§ What the task requires
Give back only the lines from the one with "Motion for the" through the last line of the data, exactly as they appear.

___ Data

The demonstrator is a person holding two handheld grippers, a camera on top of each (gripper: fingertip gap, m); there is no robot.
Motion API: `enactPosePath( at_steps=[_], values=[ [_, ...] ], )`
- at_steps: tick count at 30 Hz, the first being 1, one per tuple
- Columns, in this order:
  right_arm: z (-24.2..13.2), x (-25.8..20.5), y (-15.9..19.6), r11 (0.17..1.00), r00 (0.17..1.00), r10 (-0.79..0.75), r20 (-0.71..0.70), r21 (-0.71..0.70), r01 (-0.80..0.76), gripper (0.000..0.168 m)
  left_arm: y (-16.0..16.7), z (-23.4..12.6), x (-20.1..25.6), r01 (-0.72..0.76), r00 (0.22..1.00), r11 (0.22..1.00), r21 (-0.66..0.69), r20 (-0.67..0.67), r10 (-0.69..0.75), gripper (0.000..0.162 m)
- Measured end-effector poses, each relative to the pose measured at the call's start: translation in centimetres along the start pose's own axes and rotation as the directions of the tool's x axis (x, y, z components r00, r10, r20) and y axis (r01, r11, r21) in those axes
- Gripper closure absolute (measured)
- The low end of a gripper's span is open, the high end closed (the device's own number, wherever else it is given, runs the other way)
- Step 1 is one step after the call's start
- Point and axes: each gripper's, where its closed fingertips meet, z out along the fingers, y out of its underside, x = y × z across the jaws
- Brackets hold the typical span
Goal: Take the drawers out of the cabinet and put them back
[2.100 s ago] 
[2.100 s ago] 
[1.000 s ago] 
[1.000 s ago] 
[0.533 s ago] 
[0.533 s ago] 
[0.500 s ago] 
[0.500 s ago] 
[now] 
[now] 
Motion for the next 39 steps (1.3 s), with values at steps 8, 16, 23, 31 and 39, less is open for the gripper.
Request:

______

§ Task output
Motion for the next 39 steps (1.3 s), with values at steps 8, 16, 23, 31 and 39, less is open for the gripper.
Request:

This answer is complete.